The resilience theme also dominated for Cohesity. "True resilience comes from strengthening every layer of defence and the confidence of recovery with speed and scale. That means ensuring data is not only backed up, but also protected, continuously assessed for threats, and recoverable to a clean and secure state. This includes capabilities such as immutable backups, proactive threat detection, incident response readiness, and coordinated recovery processes across IT and security teams," said Lim Hsin Yin, VP of Sales for the ASEAN Region, Cohesity.
"Today, backup must play a more strategic role in enabling secure recovery. In the event of a cyber incident, the priority is not just restoring systems quickly, but restoring them safely, ensuring data is free from compromise and does not reintroduce threats into the environment. This requires the right processes, validation, and cross-team coordination, not just technology alone," noted Lim from Cohesity.
"Ultimately, organisations that treat backup as a standalone IT task risk falling short. Those that embed it as part of a structured, multi-stage approach to cyber resilience are far better positioned to withstand attacks, recover with confidence, and minimise disruption in an increasingly complex threat landscape."
"This World Backup Day is a call for every organisation to recognise that true resilience is not measured in gigabytes, but in the confidence to recover what matters most," said Remus Lim, Senior VP, Asia Pacific, Cloudera.
"As data estates expand across cloud and on-premise systems, many organisations fall into the trap of storing more data rather than more efficient data management, leading to rising costs and unclear recovery priorities. Effective governance allows businesses to classify and prioritise data based on impact, ensuring that critical systems can be restored quickly while avoiding unnecessary overhead."
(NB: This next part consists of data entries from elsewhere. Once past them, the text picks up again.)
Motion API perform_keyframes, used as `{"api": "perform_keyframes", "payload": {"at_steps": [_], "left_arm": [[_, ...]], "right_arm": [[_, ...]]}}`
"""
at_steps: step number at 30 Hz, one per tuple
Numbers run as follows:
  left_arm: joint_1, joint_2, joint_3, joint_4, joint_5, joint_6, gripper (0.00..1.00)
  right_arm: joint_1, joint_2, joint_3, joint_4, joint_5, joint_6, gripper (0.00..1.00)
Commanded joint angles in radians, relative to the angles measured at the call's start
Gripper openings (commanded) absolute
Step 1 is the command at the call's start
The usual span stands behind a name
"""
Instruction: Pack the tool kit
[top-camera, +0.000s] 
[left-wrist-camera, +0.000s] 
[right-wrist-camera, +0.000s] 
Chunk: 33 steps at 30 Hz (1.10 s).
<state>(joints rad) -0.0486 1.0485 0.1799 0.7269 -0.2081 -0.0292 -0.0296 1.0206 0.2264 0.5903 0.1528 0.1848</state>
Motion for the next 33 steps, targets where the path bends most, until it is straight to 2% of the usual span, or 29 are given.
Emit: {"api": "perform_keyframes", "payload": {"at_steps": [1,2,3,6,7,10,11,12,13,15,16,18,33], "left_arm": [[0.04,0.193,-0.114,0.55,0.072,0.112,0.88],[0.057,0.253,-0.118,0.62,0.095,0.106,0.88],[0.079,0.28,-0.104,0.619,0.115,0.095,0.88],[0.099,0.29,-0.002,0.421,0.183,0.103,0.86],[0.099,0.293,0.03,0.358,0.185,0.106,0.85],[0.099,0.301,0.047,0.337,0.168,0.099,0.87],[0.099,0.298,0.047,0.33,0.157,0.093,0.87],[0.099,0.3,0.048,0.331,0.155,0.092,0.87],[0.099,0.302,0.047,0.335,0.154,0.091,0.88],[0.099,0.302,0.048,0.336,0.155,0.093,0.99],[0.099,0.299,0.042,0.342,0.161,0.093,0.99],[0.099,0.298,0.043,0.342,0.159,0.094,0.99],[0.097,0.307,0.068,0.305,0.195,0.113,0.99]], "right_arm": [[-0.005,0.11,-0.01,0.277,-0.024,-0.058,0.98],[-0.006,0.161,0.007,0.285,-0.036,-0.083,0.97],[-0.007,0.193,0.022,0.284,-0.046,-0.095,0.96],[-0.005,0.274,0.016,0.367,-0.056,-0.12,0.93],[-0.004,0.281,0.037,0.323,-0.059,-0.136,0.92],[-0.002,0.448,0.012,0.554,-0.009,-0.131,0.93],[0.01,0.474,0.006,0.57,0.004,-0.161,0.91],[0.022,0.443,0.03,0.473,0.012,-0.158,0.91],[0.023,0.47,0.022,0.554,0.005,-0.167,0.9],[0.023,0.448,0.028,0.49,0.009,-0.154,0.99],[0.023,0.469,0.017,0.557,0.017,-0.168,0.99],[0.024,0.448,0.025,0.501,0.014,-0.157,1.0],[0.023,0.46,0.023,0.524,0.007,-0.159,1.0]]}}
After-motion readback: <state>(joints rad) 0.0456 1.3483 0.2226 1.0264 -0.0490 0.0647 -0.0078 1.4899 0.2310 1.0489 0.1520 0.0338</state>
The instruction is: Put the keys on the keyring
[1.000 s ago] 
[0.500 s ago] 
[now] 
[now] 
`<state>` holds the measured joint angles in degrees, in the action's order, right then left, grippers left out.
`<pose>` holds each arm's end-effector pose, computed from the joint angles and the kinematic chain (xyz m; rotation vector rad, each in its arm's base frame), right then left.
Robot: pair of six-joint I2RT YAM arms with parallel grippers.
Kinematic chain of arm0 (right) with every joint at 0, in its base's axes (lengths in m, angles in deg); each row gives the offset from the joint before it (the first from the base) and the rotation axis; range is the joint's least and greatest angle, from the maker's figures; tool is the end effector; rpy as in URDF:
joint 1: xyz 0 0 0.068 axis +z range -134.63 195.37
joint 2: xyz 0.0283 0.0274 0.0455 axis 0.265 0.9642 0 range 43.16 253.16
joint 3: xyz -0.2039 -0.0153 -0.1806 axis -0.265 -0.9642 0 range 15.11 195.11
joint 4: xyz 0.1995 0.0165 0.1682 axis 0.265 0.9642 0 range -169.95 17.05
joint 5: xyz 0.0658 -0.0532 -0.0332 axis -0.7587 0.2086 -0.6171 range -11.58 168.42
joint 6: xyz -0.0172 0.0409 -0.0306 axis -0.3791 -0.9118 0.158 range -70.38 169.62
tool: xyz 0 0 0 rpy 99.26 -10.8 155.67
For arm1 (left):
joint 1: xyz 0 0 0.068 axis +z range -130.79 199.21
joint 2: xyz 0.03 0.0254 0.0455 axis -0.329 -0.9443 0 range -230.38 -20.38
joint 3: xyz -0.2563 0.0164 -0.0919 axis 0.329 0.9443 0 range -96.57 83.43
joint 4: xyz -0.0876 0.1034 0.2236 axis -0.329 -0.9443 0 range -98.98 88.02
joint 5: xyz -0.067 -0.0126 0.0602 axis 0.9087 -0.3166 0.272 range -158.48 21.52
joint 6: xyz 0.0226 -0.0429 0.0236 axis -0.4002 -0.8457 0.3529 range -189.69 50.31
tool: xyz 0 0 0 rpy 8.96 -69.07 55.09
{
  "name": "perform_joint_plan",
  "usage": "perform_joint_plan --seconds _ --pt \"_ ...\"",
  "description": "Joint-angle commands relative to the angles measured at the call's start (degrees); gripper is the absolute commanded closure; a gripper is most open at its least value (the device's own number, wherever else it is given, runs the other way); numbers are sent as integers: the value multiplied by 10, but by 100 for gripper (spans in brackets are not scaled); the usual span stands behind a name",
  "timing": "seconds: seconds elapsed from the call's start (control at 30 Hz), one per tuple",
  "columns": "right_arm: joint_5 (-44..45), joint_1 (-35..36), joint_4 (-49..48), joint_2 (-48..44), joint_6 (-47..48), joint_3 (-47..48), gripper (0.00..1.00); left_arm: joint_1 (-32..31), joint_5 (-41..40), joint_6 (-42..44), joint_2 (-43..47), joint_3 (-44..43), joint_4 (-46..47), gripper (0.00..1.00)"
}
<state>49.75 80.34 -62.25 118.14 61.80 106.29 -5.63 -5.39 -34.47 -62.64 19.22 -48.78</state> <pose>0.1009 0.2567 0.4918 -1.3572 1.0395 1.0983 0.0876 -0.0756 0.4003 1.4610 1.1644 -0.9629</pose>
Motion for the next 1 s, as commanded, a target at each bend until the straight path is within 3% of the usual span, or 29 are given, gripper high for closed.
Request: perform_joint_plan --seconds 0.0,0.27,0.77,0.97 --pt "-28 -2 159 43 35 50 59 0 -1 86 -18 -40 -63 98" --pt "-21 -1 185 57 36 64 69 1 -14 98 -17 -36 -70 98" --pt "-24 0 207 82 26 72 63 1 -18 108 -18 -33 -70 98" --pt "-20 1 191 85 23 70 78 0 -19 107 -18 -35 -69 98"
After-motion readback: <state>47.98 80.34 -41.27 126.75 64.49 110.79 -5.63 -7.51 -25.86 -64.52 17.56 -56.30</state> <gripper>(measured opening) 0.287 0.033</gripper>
"Resilience today is less about volume and more about precision. Businesses must shift from backing up everything to protecting what truly matters — the right data at the right level for the right recovery outcomes. Strong data governance offers clarity into the data that exists and how it is being used; clear retention policies and regular recovery testing help ensure that backup investments are aligned to business priorities, while supporting trusted AI adoption," Lim from Cloudera said.
Kumar Mitra, Executive Director & GM, Infrastructure Solutions Group, Central Asia Pacific and ANZ, Lenovo, made the distinction between backup and disaster recovery.
"Backup is often mistaken for disaster recovery, but the two are not interchangeable. As organisations scale AI across business operations, particularly inferencing to extract real-time value from data, resilience strategies must evolve to support always-on, distributed workloads across cloud, core, and edge," Mitra said.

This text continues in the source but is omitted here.